▶ SUPPLIED MATERIAL
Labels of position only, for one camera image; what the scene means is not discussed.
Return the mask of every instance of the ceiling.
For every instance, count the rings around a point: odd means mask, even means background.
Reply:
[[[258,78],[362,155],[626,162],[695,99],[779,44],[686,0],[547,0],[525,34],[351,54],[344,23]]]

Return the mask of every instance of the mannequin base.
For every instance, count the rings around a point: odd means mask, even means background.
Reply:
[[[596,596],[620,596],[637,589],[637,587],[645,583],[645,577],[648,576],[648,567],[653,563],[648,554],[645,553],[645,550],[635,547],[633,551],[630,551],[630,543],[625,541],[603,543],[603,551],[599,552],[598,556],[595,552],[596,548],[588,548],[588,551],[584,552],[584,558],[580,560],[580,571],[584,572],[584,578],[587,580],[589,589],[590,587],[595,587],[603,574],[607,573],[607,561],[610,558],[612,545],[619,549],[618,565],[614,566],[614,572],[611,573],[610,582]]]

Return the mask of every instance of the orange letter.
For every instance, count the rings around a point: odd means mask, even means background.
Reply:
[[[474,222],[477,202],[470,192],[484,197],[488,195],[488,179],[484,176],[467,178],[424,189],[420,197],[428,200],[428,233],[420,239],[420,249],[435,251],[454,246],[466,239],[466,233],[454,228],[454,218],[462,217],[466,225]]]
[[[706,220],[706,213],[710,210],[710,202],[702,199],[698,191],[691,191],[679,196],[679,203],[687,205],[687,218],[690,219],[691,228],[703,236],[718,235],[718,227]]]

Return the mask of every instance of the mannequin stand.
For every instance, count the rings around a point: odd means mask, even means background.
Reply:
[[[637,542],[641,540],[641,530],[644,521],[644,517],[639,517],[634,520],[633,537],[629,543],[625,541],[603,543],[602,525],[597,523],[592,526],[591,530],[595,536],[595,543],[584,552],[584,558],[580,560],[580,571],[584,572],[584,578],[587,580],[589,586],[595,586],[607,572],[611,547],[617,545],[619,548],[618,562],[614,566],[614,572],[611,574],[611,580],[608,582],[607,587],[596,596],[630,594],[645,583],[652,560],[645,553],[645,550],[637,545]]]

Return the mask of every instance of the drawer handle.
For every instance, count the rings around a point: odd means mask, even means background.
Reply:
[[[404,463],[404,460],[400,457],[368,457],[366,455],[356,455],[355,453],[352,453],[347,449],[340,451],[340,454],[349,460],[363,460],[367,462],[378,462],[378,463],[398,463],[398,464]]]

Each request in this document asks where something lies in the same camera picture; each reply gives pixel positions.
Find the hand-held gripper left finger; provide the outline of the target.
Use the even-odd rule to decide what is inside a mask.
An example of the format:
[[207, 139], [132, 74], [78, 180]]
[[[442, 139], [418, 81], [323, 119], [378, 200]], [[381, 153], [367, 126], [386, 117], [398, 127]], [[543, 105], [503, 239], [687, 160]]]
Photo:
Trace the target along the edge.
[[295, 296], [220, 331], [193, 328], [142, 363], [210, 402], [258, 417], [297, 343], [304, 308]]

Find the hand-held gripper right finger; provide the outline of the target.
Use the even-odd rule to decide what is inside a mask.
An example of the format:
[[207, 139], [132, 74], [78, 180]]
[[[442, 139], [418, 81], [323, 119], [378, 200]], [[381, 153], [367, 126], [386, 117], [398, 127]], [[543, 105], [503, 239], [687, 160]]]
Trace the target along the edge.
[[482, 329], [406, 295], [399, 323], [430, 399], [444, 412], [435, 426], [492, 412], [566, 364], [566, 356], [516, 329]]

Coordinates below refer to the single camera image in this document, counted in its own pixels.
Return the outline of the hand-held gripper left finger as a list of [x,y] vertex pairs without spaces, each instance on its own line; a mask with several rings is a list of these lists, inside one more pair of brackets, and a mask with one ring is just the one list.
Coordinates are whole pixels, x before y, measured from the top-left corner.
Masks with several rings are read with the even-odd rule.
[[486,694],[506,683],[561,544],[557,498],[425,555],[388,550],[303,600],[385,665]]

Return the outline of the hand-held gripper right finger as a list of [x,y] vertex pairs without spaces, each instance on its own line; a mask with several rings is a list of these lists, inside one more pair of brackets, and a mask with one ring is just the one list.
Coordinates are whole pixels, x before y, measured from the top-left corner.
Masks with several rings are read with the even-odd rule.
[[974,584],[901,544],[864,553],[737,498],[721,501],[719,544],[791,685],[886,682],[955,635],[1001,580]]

▶ WHAT THIS TASK INVOLVES
Reproduce each line of the data without any change.

▶ ANSWER SPACE
Labels of position only, for one camera image; what the scene means is not discussed.
Return the mask of every instance of the ceiling.
For every instance, count the rings around a point: odd means mask, even means background.
Reply:
[[[258,78],[362,155],[626,162],[695,99],[779,44],[686,0],[547,0],[525,34],[351,54],[344,23]]]

Return the mask of every instance of the mannequin base.
For every instance, count the rings around a point: odd means mask, even means background.
Reply:
[[[596,596],[620,596],[637,589],[637,587],[645,583],[645,577],[648,576],[648,567],[653,563],[648,554],[645,553],[645,550],[635,547],[633,551],[630,551],[630,543],[625,541],[603,543],[603,551],[599,552],[598,556],[595,552],[596,548],[588,548],[588,551],[584,552],[584,558],[580,560],[580,571],[584,572],[584,578],[587,580],[589,589],[590,587],[595,587],[603,574],[607,573],[607,561],[610,558],[612,545],[619,549],[618,565],[614,566],[614,572],[611,573],[610,582]]]

Return the mask of every instance of the orange letter.
For every instance, count the rings around a point: odd means mask, even means background.
Reply:
[[[474,222],[477,202],[470,192],[484,197],[488,195],[488,179],[484,176],[467,178],[424,189],[420,197],[428,200],[428,233],[420,239],[420,249],[435,251],[454,246],[466,239],[466,233],[454,228],[454,218],[462,217],[466,225]]]
[[[706,220],[706,213],[710,210],[710,202],[702,199],[698,191],[691,191],[679,196],[679,203],[687,205],[687,218],[690,219],[691,228],[703,236],[718,235],[718,227]]]

Return the mask of every instance of the mannequin stand.
For every instance, count the rings around a point: odd means mask, even means background.
Reply:
[[[637,542],[641,540],[641,530],[644,521],[644,517],[639,517],[634,520],[633,537],[629,543],[625,541],[603,543],[602,525],[597,523],[592,526],[591,530],[595,536],[595,543],[584,552],[584,558],[580,560],[580,571],[584,572],[584,578],[587,580],[589,586],[595,586],[607,572],[611,547],[617,545],[619,548],[618,562],[614,566],[614,572],[611,574],[611,580],[608,582],[607,587],[596,596],[630,594],[645,583],[652,560],[645,553],[645,550],[637,545]]]

Return the mask of every instance of the drawer handle.
For every instance, count the rings around a point: odd means mask, even means background.
Reply:
[[[404,463],[404,460],[400,457],[368,457],[366,455],[356,455],[355,453],[352,453],[347,449],[340,451],[340,454],[349,460],[363,460],[367,462],[378,462],[378,463],[398,463],[398,464]]]

Each request in this document asks where something lies in the same camera picture; each reply gives pixel positions.
Find the hand-held gripper left finger; provide the outline of the target.
Use the even-odd rule to decide what is inside a mask.
An example of the format:
[[207, 139], [132, 74], [78, 180]]
[[[442, 139], [418, 81], [323, 119], [378, 200]], [[381, 153], [367, 126], [386, 117], [398, 127]], [[543, 105], [503, 239], [687, 160]]]
Photo:
Trace the target along the edge.
[[295, 296], [220, 331], [193, 328], [142, 363], [210, 402], [258, 417], [297, 343], [304, 308]]

Find the hand-held gripper right finger; provide the outline of the target.
Use the even-odd rule to decide what is inside a mask.
An example of the format:
[[207, 139], [132, 74], [78, 180]]
[[[442, 139], [418, 81], [323, 119], [378, 200]], [[381, 153], [367, 126], [386, 117], [398, 127]], [[543, 105], [503, 239], [687, 160]]]
Trace the target along the edge.
[[482, 329], [406, 295], [399, 323], [430, 399], [444, 412], [435, 426], [492, 412], [566, 364], [566, 356], [516, 329]]

Coordinates below refer to the single camera image in this document, counted in its own pixels.
Return the outline of the hand-held gripper left finger as a list of [x,y] vertex pairs without spaces, each instance on its own line; a mask with several rings is a list of these lists, inside one more pair of brackets, and a mask with one ring is just the one list.
Coordinates are whole pixels, x before y, measured from the top-left corner.
Masks with several rings are read with the even-odd rule.
[[486,694],[506,683],[561,544],[557,498],[425,555],[388,550],[303,600],[385,665]]

Return the outline of the hand-held gripper right finger as a list of [x,y] vertex pairs without spaces, each instance on its own line; a mask with several rings is a list of these lists, inside one more pair of brackets, and a mask with one ring is just the one list.
Coordinates are whole pixels, x before y, measured from the top-left corner.
Masks with several rings are read with the even-odd rule.
[[974,584],[901,544],[864,553],[737,498],[721,501],[719,544],[791,685],[886,682],[955,635],[1001,580]]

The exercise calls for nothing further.